─── Given information
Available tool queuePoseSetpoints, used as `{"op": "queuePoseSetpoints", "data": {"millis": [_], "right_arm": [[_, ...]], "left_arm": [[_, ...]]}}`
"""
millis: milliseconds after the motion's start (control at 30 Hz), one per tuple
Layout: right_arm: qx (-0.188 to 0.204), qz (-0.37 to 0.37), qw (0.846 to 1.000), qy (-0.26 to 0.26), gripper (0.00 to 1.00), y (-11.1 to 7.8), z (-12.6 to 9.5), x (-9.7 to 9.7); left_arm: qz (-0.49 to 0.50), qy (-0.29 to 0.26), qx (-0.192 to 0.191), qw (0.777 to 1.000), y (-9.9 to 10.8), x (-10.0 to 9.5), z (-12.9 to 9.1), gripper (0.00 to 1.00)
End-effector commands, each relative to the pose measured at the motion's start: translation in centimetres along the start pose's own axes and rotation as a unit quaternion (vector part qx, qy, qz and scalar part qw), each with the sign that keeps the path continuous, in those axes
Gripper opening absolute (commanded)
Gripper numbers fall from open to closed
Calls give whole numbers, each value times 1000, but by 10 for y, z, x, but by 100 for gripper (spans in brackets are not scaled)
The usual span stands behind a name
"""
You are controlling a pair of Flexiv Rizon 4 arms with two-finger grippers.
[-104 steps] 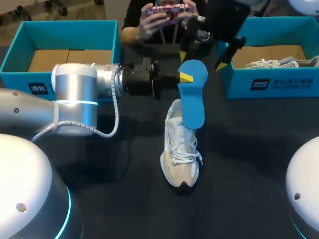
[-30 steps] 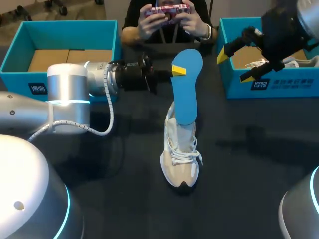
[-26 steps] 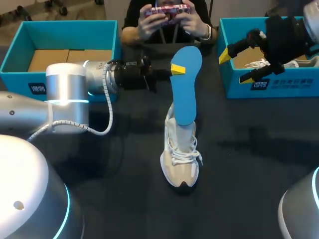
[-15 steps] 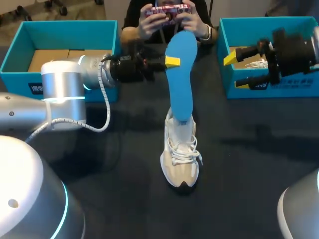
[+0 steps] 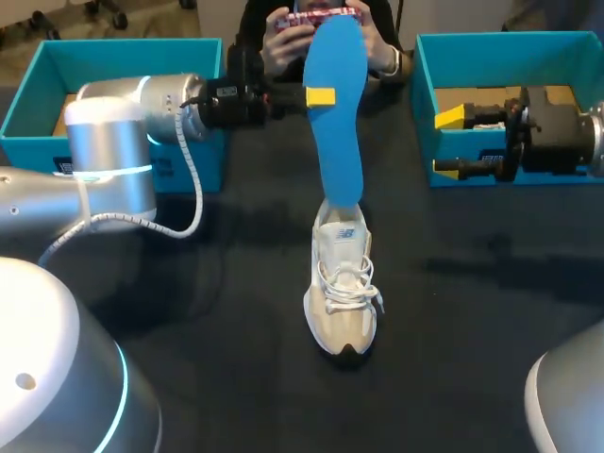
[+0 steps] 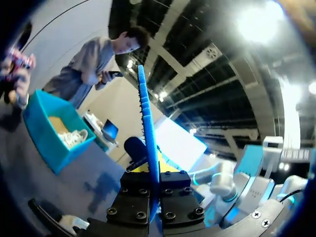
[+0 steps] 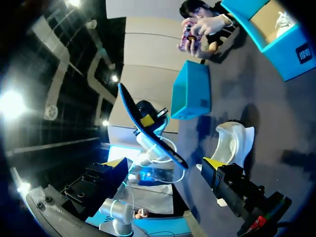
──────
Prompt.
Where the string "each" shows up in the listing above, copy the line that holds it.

Task solution.
End-effector commands, each relative to the pose measured at the motion's start: translation in centimetres along the start pose's own axes and rotation as a unit quaternion (vector part qx, qy, qz and scalar part qw), each with the sign that keeps the path continuous, in those axes
Calls give whole numbers, each value times 1000, but by 10 for y, z, x, but by 100 for gripper (spans in brackets are not scaled)

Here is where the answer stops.